■ What is needed
From the first line to the last, restate the material word for word, omitting pictures.

■ Data below

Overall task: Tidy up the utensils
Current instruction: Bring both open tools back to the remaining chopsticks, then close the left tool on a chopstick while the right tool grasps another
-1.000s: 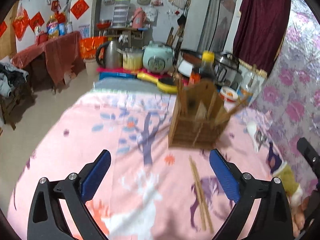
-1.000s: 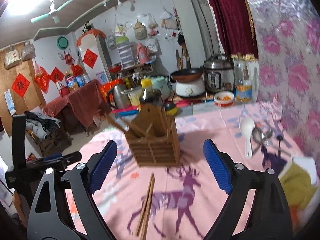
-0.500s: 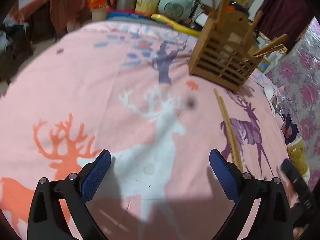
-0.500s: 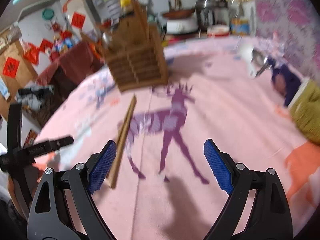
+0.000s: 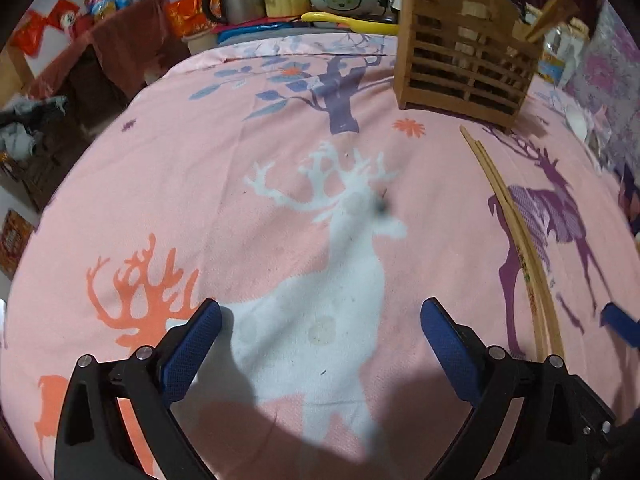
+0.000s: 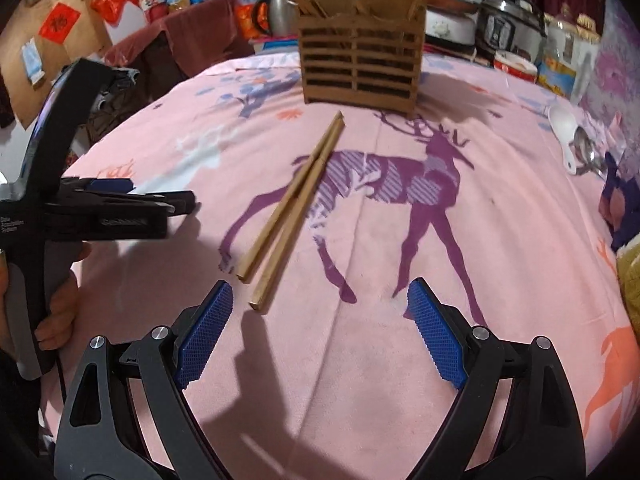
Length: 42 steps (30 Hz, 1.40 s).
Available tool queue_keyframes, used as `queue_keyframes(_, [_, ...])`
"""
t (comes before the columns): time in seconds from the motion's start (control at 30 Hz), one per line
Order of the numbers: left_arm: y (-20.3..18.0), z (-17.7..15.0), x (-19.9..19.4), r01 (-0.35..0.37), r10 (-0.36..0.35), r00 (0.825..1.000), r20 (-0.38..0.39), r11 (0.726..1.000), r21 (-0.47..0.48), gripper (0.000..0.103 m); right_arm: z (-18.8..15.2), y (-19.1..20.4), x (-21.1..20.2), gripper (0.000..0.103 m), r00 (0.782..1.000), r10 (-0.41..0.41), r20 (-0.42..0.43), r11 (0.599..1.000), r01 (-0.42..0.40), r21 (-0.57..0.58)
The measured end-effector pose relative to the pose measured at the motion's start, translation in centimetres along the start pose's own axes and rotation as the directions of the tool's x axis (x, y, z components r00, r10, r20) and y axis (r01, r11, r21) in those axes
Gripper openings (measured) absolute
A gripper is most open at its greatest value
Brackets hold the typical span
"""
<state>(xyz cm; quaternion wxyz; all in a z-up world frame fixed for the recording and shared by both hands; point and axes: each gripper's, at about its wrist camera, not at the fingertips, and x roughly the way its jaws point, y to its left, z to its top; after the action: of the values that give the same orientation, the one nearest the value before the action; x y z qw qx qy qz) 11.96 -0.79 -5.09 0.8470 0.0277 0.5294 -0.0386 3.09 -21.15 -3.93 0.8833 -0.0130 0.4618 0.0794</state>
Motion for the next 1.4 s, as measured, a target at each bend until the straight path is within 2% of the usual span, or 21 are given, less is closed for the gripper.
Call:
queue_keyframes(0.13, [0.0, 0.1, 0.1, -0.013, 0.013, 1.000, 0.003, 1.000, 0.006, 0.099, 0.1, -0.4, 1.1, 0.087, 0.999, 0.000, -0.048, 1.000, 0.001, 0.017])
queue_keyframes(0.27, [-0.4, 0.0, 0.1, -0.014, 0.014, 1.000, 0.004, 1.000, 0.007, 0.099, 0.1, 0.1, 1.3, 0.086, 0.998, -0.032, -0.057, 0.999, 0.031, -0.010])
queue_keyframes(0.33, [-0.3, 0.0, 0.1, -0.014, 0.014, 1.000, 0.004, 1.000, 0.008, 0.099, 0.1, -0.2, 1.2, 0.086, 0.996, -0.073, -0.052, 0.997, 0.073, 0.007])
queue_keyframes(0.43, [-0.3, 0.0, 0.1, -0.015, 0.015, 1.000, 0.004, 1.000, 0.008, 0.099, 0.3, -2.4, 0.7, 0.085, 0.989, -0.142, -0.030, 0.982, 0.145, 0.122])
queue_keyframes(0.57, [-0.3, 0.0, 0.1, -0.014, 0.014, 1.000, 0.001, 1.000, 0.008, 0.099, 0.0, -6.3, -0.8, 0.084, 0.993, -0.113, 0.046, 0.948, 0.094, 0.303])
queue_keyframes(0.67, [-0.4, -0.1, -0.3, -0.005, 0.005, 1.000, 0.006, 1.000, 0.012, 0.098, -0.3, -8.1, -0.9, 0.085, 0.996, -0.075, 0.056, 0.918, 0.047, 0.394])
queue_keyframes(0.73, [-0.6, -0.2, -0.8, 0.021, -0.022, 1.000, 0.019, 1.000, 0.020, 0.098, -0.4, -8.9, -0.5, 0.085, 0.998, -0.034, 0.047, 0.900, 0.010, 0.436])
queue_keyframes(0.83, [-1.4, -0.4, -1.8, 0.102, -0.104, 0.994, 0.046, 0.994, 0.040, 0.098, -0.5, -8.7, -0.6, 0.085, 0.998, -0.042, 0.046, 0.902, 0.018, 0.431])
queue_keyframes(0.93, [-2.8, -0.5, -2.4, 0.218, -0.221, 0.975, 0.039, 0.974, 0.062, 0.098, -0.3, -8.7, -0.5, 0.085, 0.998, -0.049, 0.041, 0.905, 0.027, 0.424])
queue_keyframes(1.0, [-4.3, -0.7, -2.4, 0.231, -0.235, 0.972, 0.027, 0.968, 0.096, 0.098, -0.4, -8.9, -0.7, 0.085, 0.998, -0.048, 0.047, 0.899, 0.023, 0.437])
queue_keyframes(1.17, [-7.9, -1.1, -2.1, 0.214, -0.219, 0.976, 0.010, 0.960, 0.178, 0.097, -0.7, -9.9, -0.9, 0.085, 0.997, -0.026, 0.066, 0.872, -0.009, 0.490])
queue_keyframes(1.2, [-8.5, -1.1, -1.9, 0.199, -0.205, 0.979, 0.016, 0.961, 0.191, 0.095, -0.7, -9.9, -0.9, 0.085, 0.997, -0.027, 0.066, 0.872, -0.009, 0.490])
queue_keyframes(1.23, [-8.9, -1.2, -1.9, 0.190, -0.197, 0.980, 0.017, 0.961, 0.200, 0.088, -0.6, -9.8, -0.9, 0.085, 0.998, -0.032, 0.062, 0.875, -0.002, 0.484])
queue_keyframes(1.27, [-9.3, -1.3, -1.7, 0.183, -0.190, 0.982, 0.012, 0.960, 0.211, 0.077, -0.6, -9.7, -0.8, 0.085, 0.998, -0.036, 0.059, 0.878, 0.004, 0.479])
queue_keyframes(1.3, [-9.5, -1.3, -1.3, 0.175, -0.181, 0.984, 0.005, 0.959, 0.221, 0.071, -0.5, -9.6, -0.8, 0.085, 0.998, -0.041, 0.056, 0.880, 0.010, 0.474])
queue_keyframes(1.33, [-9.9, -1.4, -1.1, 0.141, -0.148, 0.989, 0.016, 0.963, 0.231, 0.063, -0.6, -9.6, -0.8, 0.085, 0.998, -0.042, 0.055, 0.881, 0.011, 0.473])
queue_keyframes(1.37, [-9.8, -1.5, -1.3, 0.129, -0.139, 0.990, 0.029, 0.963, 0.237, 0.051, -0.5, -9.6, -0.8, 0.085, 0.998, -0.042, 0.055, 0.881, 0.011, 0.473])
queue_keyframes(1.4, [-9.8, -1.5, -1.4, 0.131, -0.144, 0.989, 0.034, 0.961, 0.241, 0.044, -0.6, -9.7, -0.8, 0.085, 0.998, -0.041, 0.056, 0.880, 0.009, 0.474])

■ Answer for this exercise
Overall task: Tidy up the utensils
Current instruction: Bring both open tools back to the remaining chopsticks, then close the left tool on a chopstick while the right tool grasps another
-1.000s: 
-1.000s: 
-0.500s: 
-0.500s: 
+0.000s: 
+0.000s: 
Length: 42 steps (30 Hz, 1.40 s).
Available tool queue_keyframes, used as `queue_keyframes(_, [_, ...])`
"""
t (comes before the columns): time in seconds from the motion's start (control at 30 Hz), one per line
Order of the numbers: left_arm: y (-20.3..18.0), z (-17.7..15.0), x (-19.9..19.4), r01 (-0.35..0.37), r10 (-0.36..0.35), r00 (0.825..1.000), r20 (-0.38..0.39), r11 (0.726..1.000), r21 (-0.47..0.48), gripper (0.000..0.103 m); right_arm: z (-18.8..15.2), y (-19.1..20.4), x (-21.1..20.2), gripper (0.000..0.103 m), r00 (0.782..1.000), r10 (-0.41..0.41), r20 (-0.42..0.43), r11 (0.599..1.000), r01 (-0.42..0.40), r21 (-0.57..0.58)
The measured end-effector pose relative to the pose measured at the motion's start, translation in centimetres along the start pose's own axes and rotation as the directions of the tool's x axis (x, y, z components r00, r10, r20) and y axis (r01, r11, r21) in those axes
Gripper openings (measured) absolute
A gripper is most open at its greatest value
Brackets hold the typical span
"""
<state>(xyz cm; quaternion wxyz; all in a z-up world frame fixed for the recording and shared by both hands; point and axes: each gripper's, at about its wrist camera, not at the fingertips, and x roughly the way its jaws point, y to its left, z to its top; after the action: of the values that give the same orientation, the one nearest the value before the action; x y z qw qx qy qz) 11.96 -0.79 -5.09 0.8470 0.0277 0.5294 -0.0386 3.09 -21.15 -3.93 0.8833 -0.0130 0.4618 0.0794</state>
Motion for the next 1.4 s, as measured, a target at each bend until the straight path is within 2% of the usual span, or 21 are given, less is closed for the gripper.
Call:
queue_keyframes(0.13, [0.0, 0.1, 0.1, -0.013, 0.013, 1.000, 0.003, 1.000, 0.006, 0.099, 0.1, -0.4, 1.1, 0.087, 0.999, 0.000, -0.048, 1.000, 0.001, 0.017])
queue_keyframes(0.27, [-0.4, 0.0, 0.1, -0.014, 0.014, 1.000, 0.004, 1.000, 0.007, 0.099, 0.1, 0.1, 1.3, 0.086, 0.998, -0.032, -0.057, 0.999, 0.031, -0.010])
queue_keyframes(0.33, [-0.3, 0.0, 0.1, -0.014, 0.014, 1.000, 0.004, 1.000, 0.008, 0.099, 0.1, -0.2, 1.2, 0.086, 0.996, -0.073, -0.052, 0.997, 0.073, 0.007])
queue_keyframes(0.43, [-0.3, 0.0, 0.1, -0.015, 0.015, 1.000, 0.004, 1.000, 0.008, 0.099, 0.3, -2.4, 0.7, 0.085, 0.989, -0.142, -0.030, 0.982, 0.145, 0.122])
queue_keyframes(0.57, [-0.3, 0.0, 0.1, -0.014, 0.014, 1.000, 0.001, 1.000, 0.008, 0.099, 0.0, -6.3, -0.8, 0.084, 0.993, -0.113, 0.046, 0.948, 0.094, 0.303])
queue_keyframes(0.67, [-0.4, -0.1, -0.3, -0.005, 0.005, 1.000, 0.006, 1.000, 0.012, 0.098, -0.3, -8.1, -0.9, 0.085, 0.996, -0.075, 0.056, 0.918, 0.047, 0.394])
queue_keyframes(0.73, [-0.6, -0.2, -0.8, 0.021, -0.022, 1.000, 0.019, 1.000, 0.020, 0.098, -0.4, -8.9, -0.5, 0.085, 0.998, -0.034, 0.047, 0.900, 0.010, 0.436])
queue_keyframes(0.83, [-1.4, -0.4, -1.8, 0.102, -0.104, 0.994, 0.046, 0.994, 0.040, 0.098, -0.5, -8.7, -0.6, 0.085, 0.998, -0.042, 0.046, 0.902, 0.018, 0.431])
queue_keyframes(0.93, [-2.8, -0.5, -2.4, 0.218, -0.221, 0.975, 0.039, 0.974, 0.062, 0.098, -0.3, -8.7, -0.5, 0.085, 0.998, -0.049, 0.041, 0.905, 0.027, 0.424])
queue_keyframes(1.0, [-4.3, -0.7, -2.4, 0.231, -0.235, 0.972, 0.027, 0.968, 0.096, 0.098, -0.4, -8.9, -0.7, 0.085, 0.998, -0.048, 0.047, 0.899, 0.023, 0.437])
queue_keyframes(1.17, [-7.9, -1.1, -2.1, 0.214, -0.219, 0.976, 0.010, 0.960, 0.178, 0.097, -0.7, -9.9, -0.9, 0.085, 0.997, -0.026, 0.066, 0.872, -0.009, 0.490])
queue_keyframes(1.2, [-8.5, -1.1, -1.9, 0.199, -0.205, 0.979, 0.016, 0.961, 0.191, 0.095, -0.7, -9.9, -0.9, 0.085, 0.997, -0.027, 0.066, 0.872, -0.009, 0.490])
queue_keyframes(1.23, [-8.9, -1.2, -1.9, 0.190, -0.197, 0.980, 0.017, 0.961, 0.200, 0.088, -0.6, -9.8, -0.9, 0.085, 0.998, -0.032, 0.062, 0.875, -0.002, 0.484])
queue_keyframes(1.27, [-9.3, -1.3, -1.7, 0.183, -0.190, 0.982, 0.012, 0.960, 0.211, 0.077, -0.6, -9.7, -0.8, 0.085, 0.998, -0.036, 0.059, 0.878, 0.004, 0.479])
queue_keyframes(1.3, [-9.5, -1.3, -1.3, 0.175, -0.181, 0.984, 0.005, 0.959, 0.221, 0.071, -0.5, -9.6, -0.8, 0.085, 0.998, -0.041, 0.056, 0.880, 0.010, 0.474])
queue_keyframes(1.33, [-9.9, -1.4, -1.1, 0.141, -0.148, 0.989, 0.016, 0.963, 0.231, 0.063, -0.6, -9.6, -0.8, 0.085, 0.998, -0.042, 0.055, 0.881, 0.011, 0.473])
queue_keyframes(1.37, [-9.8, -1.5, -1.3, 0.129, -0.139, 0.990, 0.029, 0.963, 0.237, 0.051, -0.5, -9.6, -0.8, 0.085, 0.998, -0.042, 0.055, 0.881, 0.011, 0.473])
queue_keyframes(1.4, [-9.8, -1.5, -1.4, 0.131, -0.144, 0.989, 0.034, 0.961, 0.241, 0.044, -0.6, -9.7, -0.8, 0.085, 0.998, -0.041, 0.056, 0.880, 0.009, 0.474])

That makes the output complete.